= What to produce =
Below are entries; output exactly the lines from the one with "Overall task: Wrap" to the one with "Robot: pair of", both included, and nothing else.

= Task input =
· · · · · · ·

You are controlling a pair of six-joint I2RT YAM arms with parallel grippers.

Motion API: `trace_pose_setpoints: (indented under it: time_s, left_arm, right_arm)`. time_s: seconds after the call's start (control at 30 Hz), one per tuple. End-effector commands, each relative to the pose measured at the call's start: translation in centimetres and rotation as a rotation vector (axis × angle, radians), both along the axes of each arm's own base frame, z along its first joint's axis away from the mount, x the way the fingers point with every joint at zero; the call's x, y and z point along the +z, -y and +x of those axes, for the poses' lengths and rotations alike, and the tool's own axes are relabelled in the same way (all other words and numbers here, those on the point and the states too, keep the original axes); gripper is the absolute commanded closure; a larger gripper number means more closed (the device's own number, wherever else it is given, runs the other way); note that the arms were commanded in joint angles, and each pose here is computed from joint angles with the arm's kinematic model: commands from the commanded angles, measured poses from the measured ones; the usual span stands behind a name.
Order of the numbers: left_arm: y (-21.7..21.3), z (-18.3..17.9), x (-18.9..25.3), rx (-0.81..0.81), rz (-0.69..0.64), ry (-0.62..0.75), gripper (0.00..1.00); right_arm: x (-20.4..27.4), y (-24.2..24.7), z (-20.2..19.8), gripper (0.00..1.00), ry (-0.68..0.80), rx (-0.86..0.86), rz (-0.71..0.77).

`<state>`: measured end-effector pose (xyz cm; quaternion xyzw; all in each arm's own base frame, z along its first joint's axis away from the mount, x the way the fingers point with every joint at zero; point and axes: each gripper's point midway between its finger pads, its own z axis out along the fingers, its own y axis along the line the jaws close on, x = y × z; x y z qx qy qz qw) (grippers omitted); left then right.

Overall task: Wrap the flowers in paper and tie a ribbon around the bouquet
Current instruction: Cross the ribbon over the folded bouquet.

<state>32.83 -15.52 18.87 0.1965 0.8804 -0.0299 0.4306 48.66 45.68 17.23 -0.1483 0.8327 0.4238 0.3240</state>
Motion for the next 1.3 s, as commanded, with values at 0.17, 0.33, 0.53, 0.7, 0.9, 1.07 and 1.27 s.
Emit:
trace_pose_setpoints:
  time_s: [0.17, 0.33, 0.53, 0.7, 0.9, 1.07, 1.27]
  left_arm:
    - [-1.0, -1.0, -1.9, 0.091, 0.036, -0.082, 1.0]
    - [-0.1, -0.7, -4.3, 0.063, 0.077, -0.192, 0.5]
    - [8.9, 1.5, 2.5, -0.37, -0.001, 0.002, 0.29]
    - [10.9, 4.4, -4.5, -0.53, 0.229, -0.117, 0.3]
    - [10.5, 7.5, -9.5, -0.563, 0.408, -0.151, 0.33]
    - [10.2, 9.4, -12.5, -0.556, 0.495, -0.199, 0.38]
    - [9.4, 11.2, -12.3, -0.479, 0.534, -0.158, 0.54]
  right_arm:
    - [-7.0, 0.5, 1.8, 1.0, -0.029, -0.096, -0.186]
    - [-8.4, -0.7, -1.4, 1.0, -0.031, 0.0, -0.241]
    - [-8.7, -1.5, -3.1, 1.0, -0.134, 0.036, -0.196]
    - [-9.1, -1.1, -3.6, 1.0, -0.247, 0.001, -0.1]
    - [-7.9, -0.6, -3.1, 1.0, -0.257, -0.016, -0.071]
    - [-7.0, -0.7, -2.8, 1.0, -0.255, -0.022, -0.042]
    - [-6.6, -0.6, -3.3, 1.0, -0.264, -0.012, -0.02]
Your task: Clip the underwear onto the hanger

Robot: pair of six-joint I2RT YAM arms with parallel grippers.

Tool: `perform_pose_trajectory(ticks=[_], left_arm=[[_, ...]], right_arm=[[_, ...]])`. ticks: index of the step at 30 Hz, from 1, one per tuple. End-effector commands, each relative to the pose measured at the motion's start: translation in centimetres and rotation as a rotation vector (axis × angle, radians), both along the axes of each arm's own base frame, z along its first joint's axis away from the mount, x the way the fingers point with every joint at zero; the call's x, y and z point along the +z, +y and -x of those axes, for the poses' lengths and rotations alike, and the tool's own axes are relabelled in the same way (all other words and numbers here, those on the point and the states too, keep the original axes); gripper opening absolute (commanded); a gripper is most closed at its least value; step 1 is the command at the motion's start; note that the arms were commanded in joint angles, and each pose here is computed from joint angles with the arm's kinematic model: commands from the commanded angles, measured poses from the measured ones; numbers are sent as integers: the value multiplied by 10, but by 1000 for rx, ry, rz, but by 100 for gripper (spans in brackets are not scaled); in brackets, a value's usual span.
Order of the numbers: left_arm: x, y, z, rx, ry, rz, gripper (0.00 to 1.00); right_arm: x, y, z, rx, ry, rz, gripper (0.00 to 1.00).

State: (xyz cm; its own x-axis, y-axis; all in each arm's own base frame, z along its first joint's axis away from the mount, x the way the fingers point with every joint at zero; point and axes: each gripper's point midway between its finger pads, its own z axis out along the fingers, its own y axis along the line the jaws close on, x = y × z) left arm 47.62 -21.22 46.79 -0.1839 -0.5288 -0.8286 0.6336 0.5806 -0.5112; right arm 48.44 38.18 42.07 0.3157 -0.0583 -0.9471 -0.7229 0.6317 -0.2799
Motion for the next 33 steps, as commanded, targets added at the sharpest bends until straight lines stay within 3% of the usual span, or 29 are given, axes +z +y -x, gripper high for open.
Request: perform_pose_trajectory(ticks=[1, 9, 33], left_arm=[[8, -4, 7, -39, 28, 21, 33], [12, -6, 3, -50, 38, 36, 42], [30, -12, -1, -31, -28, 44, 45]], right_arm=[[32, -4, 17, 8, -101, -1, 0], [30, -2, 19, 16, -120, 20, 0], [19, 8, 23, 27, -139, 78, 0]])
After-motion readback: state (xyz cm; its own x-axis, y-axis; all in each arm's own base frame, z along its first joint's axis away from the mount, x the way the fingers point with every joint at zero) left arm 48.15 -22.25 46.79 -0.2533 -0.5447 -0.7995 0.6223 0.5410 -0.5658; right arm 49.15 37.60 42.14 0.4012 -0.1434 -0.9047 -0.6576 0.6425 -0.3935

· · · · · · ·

= Worked solution =
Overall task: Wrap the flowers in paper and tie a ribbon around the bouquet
Current instruction: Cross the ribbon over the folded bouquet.

<state>32.83 -15.52 18.87 0.1965 0.8804 -0.0299 0.4306 48.66 45.68 17.23 -0.1483 0.8327 0.4238 0.3240</state>
Motion for the next 1.3 s, as commanded, with values at 0.17, 0.33, 0.53, 0.7, 0.9, 1.07 and 1.27 s.
Emit:
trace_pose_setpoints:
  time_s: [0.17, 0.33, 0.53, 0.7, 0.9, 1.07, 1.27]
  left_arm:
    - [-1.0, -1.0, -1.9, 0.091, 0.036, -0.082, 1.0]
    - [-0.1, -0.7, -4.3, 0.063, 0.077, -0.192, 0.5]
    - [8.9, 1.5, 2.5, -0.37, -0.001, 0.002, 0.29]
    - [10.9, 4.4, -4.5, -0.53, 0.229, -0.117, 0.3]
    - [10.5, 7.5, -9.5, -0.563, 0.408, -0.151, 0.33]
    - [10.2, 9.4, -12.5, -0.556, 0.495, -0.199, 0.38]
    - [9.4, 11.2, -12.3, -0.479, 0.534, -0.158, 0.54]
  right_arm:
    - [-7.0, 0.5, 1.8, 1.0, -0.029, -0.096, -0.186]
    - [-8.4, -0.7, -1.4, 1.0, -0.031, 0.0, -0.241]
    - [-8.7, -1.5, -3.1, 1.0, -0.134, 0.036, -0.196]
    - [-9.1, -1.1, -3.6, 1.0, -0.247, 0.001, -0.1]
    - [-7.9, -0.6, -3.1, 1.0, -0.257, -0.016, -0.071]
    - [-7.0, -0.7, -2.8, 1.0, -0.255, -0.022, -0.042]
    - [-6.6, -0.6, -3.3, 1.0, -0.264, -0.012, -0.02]
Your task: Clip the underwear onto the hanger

Robot: pair of six-joint I2RT YAM arms with parallel grippers.

The output for this exercise is now complete.